→ **Try it**:
Exactly as given, reproduce the records in full.

→ **Data for analysis**:
-=-=-=-=-

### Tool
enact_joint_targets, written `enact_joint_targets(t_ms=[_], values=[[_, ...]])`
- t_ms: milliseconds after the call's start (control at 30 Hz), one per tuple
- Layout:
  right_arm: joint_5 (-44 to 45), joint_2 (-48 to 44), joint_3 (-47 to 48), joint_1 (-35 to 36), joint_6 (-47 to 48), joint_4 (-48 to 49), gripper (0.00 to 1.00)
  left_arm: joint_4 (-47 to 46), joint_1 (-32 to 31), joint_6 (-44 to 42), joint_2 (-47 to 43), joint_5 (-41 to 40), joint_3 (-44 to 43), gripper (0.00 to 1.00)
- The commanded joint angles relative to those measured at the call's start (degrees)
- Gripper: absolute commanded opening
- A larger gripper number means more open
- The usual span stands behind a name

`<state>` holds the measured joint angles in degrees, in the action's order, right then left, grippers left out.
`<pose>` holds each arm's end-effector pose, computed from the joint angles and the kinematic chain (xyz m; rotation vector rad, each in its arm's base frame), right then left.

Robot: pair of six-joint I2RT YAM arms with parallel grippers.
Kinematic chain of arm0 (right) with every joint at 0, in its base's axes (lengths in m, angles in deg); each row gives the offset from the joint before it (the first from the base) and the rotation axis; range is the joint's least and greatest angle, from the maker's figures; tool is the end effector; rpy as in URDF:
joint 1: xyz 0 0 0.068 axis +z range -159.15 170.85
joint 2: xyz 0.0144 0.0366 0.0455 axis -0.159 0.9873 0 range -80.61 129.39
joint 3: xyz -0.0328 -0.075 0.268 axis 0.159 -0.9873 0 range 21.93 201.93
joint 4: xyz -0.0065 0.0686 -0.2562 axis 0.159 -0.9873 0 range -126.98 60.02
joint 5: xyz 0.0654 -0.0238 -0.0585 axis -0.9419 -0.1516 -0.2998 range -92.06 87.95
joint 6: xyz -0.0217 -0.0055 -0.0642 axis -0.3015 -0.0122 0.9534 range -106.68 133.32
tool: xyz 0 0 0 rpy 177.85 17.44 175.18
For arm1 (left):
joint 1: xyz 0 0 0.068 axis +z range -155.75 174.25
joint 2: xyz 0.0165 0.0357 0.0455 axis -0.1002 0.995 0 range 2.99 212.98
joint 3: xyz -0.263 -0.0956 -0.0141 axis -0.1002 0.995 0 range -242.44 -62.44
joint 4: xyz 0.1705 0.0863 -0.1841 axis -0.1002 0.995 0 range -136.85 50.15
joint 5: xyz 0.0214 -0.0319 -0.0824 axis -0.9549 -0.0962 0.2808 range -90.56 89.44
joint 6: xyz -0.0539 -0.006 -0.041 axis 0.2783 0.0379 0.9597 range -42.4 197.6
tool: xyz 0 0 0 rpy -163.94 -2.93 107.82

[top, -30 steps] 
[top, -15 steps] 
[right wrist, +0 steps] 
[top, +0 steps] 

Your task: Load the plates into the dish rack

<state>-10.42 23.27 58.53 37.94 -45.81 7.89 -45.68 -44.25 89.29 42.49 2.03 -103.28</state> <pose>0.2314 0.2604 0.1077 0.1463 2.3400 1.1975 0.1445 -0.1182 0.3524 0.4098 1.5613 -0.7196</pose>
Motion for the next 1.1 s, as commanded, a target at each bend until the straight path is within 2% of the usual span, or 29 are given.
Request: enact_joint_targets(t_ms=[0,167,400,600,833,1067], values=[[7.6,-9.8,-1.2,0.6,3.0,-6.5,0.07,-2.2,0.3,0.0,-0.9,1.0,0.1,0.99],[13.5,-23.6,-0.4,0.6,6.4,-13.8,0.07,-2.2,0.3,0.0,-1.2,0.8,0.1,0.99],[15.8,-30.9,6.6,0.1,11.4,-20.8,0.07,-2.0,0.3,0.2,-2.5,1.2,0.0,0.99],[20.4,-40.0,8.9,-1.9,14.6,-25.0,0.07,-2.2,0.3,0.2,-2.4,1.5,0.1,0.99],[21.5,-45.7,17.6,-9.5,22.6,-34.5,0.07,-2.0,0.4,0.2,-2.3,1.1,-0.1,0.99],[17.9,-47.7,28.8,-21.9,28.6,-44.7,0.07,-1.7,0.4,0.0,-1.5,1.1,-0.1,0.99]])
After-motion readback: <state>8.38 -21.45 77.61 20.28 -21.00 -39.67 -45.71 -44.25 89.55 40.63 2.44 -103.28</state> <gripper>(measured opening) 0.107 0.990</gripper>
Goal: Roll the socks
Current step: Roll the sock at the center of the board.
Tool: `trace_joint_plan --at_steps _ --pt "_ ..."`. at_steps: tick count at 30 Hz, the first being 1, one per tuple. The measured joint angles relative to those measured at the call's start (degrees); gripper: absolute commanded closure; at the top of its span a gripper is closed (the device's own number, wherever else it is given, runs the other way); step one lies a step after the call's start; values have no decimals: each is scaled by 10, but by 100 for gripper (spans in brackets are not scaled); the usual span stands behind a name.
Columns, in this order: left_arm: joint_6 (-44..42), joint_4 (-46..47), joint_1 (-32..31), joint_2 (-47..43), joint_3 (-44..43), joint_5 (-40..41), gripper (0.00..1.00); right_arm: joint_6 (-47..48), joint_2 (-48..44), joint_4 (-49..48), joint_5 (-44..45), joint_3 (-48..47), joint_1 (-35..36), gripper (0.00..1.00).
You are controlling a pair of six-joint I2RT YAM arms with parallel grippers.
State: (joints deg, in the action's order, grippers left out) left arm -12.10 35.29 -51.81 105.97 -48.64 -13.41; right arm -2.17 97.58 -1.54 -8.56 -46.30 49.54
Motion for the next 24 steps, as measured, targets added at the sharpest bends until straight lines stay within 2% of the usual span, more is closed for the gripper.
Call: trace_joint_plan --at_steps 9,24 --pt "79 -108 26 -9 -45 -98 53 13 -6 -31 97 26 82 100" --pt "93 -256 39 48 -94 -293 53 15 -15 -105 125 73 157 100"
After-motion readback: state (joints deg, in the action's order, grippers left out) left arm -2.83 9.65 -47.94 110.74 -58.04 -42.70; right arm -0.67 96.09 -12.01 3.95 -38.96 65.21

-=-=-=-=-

→ **Response area**:
### Tool
enact_joint_targets, written `enact_joint_targets(t_ms=[_], values=[[_, ...]])`
- t_ms: milliseconds after the call's start (control at 30 Hz), one per tuple
- Layout:
  right_arm: joint_5 (-44 to 45), joint_2 (-48 to 44), joint_3 (-47 to 48), joint_1 (-35 to 36), joint_6 (-47 to 48), joint_4 (-48 to 49), gripper (0.00 to 1.00)
  left_arm: joint_4 (-47 to 46), joint_1 (-32 to 31), joint_6 (-44 to 42), joint_2 (-47 to 43), joint_5 (-41 to 40), joint_3 (-44 to 43), gripper (0.00 to 1.00)
- The commanded joint angles relative to those measured at the call's start (degrees)
- Gripper: absolute commanded opening
- A larger gripper number means more open
- The usual span stands behind a name

`<state>` holds the measured joint angles in degrees, in the action's order, right then left, grippers left out.
`<pose>` holds each arm's end-effector pose, computed from the joint angles and the kinematic chain (xyz m; rotation vector rad, each in its arm's base frame), right then left.

Robot: pair of six-joint I2RT YAM arms with parallel grippers.
Kinematic chain of arm0 (right) with every joint at 0, in its base's axes (lengths in m, angles in deg); each row gives the offset from the joint before it (the first from the base) and the rotation axis; range is the joint's least and greatest angle, from the maker's figures; tool is the end effector; rpy as in URDF:
joint 1: xyz 0 0 0.068 axis +z range -159.15 170.85
joint 2: xyz 0.0144 0.0366 0.0455 axis -0.159 0.9873 0 range -80.61 129.39
joint 3: xyz -0.0328 -0.075 0.268 axis 0.159 -0.9873 0 range 21.93 201.93
joint 4: xyz -0.0065 0.0686 -0.2562 axis 0.159 -0.9873 0 range -126.98 60.02
joint 5: xyz 0.0654 -0.0238 -0.0585 axis -0.9419 -0.1516 -0.2998 range -92.06 87.95
joint 6: xyz -0.0217 -0.0055 -0.0642 axis -0.3015 -0.0122 0.9534 range -106.68 133.32
tool: xyz 0 0 0 rpy 177.85 17.44 175.18
For arm1 (left):
joint 1: xyz 0 0 0.068 axis +z range -155.75 174.25
joint 2: xyz 0.0165 0.0357 0.0455 axis -0.1002 0.995 0 range 2.99 212.98
joint 3: xyz -0.263 -0.0956 -0.0141 axis -0.1002 0.995 0 range -242.44 -62.44
joint 4: xyz 0.1705 0.0863 -0.1841 axis -0.1002 0.995 0 range -136.85 50.15
joint 5: xyz 0.0214 -0.0319 -0.0824 axis -0.9549 -0.0962 0.2808 range -90.56 89.44
joint 6: xyz -0.0539 -0.006 -0.041 axis 0.2783 0.0379 0.9597 range -42.4 197.6
tool: xyz 0 0 0 rpy -163.94 -2.93 107.82

[top, -30 steps] 
[top, -15 steps] 
[right wrist, +0 steps] 
[top, +0 steps] 

Your task: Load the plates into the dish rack

<state>-10.42 23.27 58.53 37.94 -45.81 7.89 -45.68 -44.25 89.29 42.49 2.03 -103.28</state> <pose>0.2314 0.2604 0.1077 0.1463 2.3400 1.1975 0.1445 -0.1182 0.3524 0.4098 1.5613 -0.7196</pose>
Motion for the next 1.1 s, as commanded, a target at each bend until the straight path is within 2% of the usual span, or 29 are given.
Request: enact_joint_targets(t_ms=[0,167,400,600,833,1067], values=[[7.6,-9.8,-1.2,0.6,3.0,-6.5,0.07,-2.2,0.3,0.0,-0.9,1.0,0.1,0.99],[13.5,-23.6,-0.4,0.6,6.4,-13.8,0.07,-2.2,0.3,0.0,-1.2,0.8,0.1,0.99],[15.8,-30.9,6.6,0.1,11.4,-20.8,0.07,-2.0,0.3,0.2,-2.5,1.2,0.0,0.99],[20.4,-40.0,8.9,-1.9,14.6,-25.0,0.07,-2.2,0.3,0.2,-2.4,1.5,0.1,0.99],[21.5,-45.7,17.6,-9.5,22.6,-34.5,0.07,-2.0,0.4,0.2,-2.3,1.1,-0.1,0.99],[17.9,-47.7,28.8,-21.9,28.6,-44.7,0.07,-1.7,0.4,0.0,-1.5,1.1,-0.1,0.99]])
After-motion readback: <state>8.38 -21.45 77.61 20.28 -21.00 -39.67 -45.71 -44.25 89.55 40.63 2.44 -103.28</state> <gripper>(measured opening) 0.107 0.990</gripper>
Goal: Roll the socks
Current step: Roll the sock at the center of the board.
Tool: `trace_joint_plan --at_steps _ --pt "_ ..."`. at_steps: tick count at 30 Hz, the first being 1, one per tuple. The measured joint angles relative to those measured at the call's start (degrees); gripper: absolute commanded closure; at the top of its span a gripper is closed (the device's own number, wherever else it is given, runs the other way); step one lies a step after the call's start; values have no decimals: each is scaled by 10, but by 100 for gripper (spans in brackets are not scaled); the usual span stands behind a name.
Columns, in this order: left_arm: joint_6 (-44..42), joint_4 (-46..47), joint_1 (-32..31), joint_2 (-47..43), joint_3 (-44..43), joint_5 (-40..41), gripper (0.00..1.00); right_arm: joint_6 (-47..48), joint_2 (-48..44), joint_4 (-49..48), joint_5 (-44..45), joint_3 (-48..47), joint_1 (-35..36), gripper (0.00..1.00).
You are controlling a pair of six-joint I2RT YAM arms with parallel grippers.
State: (joints deg, in the action's order, grippers left out) left arm -12.10 35.29 -51.81 105.97 -48.64 -13.41; right arm -2.17 97.58 -1.54 -8.56 -46.30 49.54
Motion for the next 24 steps, as measured, targets added at the sharpest bends until straight lines stay within 2% of the usual span, more is closed for the gripper.
Call: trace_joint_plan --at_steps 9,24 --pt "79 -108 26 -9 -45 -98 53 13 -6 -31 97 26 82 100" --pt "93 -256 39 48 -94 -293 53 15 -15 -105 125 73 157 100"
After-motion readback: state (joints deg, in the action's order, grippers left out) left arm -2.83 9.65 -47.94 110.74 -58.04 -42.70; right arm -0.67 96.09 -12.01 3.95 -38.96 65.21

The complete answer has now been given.